ABOUT THIS TASK.
For the listing that follows, give again exactly the lines from the one with "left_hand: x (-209" to the one with "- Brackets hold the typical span", including both.
=== Section Start ===
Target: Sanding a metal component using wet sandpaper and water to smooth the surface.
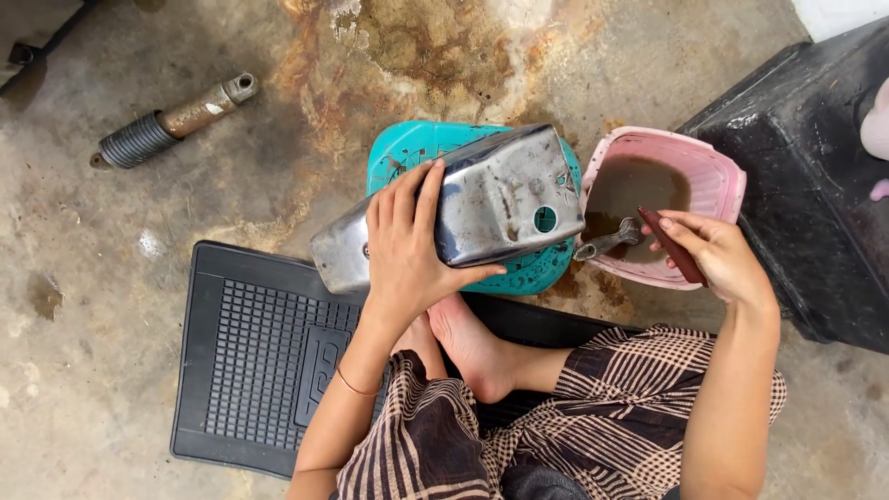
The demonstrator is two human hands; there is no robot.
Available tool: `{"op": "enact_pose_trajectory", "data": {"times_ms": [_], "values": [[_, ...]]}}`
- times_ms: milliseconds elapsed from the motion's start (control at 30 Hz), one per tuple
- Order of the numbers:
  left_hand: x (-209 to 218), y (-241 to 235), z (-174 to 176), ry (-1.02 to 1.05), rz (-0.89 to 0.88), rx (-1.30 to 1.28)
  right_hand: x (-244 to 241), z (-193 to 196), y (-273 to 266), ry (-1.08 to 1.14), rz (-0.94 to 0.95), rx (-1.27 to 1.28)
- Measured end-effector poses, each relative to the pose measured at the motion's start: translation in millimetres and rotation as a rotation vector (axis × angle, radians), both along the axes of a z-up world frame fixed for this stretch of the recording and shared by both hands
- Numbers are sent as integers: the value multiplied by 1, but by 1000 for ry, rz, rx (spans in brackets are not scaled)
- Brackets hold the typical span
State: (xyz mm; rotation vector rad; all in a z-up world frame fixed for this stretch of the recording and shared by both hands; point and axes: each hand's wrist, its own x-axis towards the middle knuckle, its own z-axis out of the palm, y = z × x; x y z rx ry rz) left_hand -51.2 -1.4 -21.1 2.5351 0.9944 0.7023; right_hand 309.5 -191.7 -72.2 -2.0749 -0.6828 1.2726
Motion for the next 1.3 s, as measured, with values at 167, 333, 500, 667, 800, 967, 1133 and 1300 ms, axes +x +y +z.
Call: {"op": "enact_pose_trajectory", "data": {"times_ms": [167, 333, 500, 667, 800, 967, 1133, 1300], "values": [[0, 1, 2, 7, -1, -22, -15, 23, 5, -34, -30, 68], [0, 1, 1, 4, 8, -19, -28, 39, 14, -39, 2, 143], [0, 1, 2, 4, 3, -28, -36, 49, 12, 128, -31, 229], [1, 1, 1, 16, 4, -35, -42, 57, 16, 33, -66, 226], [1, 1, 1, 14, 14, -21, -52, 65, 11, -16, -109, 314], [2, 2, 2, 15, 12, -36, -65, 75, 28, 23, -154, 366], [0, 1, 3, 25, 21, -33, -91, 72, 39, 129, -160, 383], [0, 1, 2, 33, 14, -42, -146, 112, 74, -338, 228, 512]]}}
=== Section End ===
WRITTEN REPLY.
  left_hand: x (-209 to 218), y (-241 to 235), z (-174 to 176), ry (-1.02 to 1.05), rz (-0.89 to 0.88), rx (-1.30 to 1.28)
  right_hand: x (-244 to 241), z (-193 to 196), y (-273 to 266), ry (-1.08 to 1.14), rz (-0.94 to 0.95), rx (-1.27 to 1.28)
- Measured end-effector poses, each relative to the pose measured at the motion's start: translation in millimetres and rotation as a rotation vector (axis × angle, radians), both along the axes of a z-up world frame fixed for this stretch of the recording and shared by both hands
- Numbers are sent as integers: the value multiplied by 1, but by 1000 for ry, rz, rx (spans in brackets are not scaled)
- Brackets hold the typical span

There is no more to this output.